Return each line of the records below that contains the word "door".

[Stored entries]
--- START ---
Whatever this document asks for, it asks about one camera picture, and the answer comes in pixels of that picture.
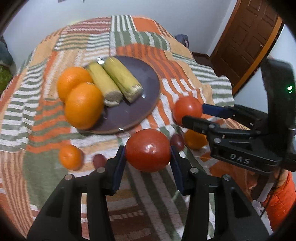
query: baseboard
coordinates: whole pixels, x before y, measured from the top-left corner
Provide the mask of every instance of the baseboard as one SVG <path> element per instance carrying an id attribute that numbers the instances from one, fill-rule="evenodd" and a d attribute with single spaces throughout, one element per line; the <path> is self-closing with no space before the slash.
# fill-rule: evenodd
<path id="1" fill-rule="evenodd" d="M 192 52 L 192 55 L 193 56 L 198 56 L 198 57 L 204 57 L 206 59 L 210 59 L 210 57 L 207 54 L 204 54 L 204 53 L 195 53 L 195 52 Z"/>

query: door
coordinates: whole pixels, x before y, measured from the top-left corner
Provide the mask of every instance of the door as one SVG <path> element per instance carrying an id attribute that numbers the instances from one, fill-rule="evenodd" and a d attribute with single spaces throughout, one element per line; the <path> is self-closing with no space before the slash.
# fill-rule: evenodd
<path id="1" fill-rule="evenodd" d="M 228 77 L 232 88 L 261 53 L 279 18 L 264 0 L 238 0 L 237 6 L 211 55 L 215 73 Z"/>

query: striped tablecloth
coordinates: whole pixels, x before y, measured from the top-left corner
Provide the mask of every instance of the striped tablecloth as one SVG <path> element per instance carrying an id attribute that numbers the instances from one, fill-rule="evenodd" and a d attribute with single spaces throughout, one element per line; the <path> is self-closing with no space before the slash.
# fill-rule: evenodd
<path id="1" fill-rule="evenodd" d="M 78 132 L 65 119 L 56 91 L 57 79 L 67 67 L 84 66 L 98 57 L 114 55 L 148 63 L 159 77 L 160 99 L 152 113 L 129 132 L 107 136 Z M 183 95 L 195 96 L 201 103 L 234 104 L 229 80 L 197 64 L 187 48 L 150 18 L 95 18 L 46 37 L 23 63 L 0 100 L 0 204 L 17 229 L 26 236 L 63 176 L 92 172 L 95 154 L 114 157 L 119 145 L 140 129 L 158 129 L 168 137 L 180 131 L 170 110 Z M 85 164 L 77 172 L 65 169 L 58 161 L 60 146 L 67 143 L 85 153 Z M 198 167 L 204 161 L 205 169 L 219 164 L 209 158 L 207 147 L 199 153 L 185 148 L 180 154 Z M 176 190 L 169 166 L 150 174 L 127 165 L 120 189 L 107 201 L 116 240 L 181 240 L 189 199 Z M 84 194 L 81 211 L 83 236 L 87 238 Z M 213 220 L 210 210 L 208 237 L 213 236 Z"/>

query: small orange
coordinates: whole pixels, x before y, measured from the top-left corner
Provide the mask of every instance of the small orange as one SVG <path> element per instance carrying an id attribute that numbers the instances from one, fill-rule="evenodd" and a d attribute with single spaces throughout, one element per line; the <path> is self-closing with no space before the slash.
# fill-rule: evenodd
<path id="1" fill-rule="evenodd" d="M 65 103 L 65 117 L 77 129 L 91 128 L 101 116 L 104 103 L 101 91 L 92 83 L 82 83 L 69 94 Z"/>
<path id="2" fill-rule="evenodd" d="M 69 170 L 79 170 L 83 166 L 83 160 L 84 153 L 76 146 L 67 144 L 59 150 L 59 161 Z"/>
<path id="3" fill-rule="evenodd" d="M 184 134 L 184 142 L 187 147 L 193 150 L 198 150 L 208 143 L 207 136 L 193 130 L 188 130 Z"/>
<path id="4" fill-rule="evenodd" d="M 86 69 L 82 67 L 67 68 L 57 81 L 57 93 L 61 101 L 65 102 L 71 90 L 83 82 L 93 82 Z"/>

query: black cable
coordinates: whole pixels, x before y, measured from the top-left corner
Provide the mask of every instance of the black cable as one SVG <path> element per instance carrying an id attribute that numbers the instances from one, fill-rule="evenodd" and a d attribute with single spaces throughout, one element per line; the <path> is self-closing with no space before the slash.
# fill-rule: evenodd
<path id="1" fill-rule="evenodd" d="M 279 171 L 279 175 L 278 175 L 278 177 L 277 177 L 277 179 L 276 179 L 276 181 L 275 181 L 275 185 L 274 185 L 274 189 L 273 189 L 273 191 L 272 191 L 272 194 L 269 196 L 269 199 L 268 199 L 268 201 L 267 201 L 267 203 L 266 203 L 266 205 L 265 205 L 265 207 L 264 207 L 264 209 L 263 209 L 263 212 L 260 214 L 260 218 L 262 218 L 262 216 L 264 215 L 264 213 L 265 213 L 265 211 L 266 211 L 266 209 L 267 209 L 267 207 L 268 207 L 268 205 L 269 205 L 269 203 L 270 203 L 270 201 L 271 201 L 271 199 L 272 199 L 274 193 L 276 192 L 276 186 L 277 186 L 278 183 L 279 183 L 279 179 L 280 179 L 280 177 L 281 177 L 281 175 L 282 175 L 282 172 L 283 172 L 283 168 L 281 168 L 280 171 Z"/>
--- END ---
**Reply to the exercise**:
query: door
Provide the mask of every instance of the door as one SVG <path> element per instance carrying an id attribute that numbers the instances from one, fill-rule="evenodd" and a d attribute with single spaces throughout, one element per line; the <path> is self-closing with no space before the slash.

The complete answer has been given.